虎哥举个例子“硝普钠是可以同时扩张动脉、静脉,降低左、右心室的前后负荷,从而改善末梢循环的;但是在某些基础疾病情况下,它的突出表现反而是动静脉短路的扩张更明显,前后负荷仍然是降低的,但是末梢的微循环、氧和反而下降。”。非常好,提示为改善微循环,即非依赖性微循环障碍,扩血管药物选择也不是哪味都行,也不宜遂用随取之。该例子说明是硝普纳选择不对,还是用法用量不合适。现在请大家就这个问题继续讨论。我看硝普纳扩张动静脉短路,是对宏循环的作用结果,反使微循环发生分流,不是个好的治疗微循环的扩血管药物。
请参考实际病例继续讨论:
把循环分为宏循环和微循环,把微循环缺血分为宏循环依赖性和非宏微循环依赖性的,对理顺思维统一命题很有用处。各位谈到的微循环问题和改善微循环的策略和方法,有的属宏循环依赖性者,有的属非宏循环依赖性者,各个人之间命题不同,一个人的言论前后之间也有命题变换。宏循环依赖性者比较好解决,本专题不宜过多讨论,重点放在非宏循环依赖性微循环缺血。抽象讲越讲越糊涂,越讲思维越不统一。准备举一例子,将其作为讨论得参照物。
例1 男性,32岁,因刀刺伤后大出血30min入院。据目击者描述估计出血量有3000ml左右。入院时意识不清,血压、脉搏测不到,呼吸表浅、均匀,结膜、皮肤苍白,四肢冰冷,双瞳孔散大,听不到心音,呼吸音极弱。左下腹有一处长4cm向外上斜行的刀口,探入10cm遇阻未进入腹腔,腹软,无移动性浊音;右上臂一处长4cm、深6cm的刀口有活动性出血;右侧股部中段内侧有一处长4cm、深7cm刀口,呈明显活动性出血。入院诊断:右上臂、左下腹、右股部刀刺伤,重度失血性休克。立即给予气管插管、给氧,对活动性出血伤口进行包扎止血,静脉切开快速输血、补液,10min后患者心跳恢复,心率120次/min,血压75.0/37.5mmHg,意识仍不清。入院后2h40min全麻下紧急探查发现右股动脉、股静脉、股神经完全断离,分别给予吻合,吻合口有少量漏血,留置引流管。此时腹部已经逐渐隆起,探察腹部刀口未刺破腹膜,腹腔内无积血,后腹膜无出血,但肠管积气明显。术中心率100~120次/min,出血约3000ml,输血4000ml,血压维持在90/45mmHg。
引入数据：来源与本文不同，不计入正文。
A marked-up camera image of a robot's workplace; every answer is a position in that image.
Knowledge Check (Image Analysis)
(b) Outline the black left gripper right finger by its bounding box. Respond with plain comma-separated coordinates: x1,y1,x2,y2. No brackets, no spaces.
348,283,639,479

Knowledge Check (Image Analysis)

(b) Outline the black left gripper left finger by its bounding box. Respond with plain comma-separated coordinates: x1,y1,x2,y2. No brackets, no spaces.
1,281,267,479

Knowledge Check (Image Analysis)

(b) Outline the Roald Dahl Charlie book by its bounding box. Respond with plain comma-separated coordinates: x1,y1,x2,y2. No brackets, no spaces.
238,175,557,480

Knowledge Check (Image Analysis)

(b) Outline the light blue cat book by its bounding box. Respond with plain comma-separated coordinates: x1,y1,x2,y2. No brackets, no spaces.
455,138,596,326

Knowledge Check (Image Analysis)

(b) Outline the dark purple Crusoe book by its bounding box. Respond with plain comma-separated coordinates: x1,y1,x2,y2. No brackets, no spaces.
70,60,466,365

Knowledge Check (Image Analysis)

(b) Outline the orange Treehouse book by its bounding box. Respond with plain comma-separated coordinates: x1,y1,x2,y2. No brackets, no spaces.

手术后,留在手术室内抢救,又输入新鲜血液2000ml,血压105/60mmHg。入院以来一直无尿,腹部膨胀更加明显,腹壁刚硬,触诊呈气腹状,无肠鸣音,腹壁和下肢冰冷、水肿,皮肤瘀斑、花纹,指压有皮下脂肪凝固感,双下肢各处都触不到动脉搏动。经输液、输血、给予血管活性药(多巴胺和阿拉明、654-2、吸氧、维持酸碱平衡,情况曾一度好转,胸部以上、双侧上肢、头颈部皮肤转暖,有吞咽动作,能示意疼痛,瞳孔对光反射正常,拔出气管内插管后能简单含糊地回答问话,药物维持血压在75~105/38~75mmHg,心率105~140次/min。但腹部症状仍逐渐加重,从腹部到下肢冰冷,皮肤触之仍为皮下脂肪凝固感。下半身已经“死亡”,经多名专家会诊,诊断为MOF。后来意识再次不清,自主呼吸微弱,再次行气管插管维持呼吸,用药物维持脉搏、血压,但“死亡”的下半身范围逐渐上升,最后呼吸、心跳停止,瞳孔散大,最终死亡。
本人判断:出血休克,休克“缓解”,由于肠道微循环缺血导致腹内高压,MOF。吸取本例的经验,后来治愈若干类似病例。
请大家围仔细分析病例并讨论:如何理解认识本例之微循环缺血,应采取的救治策略和方法(剖腹减压不为讨论重点)。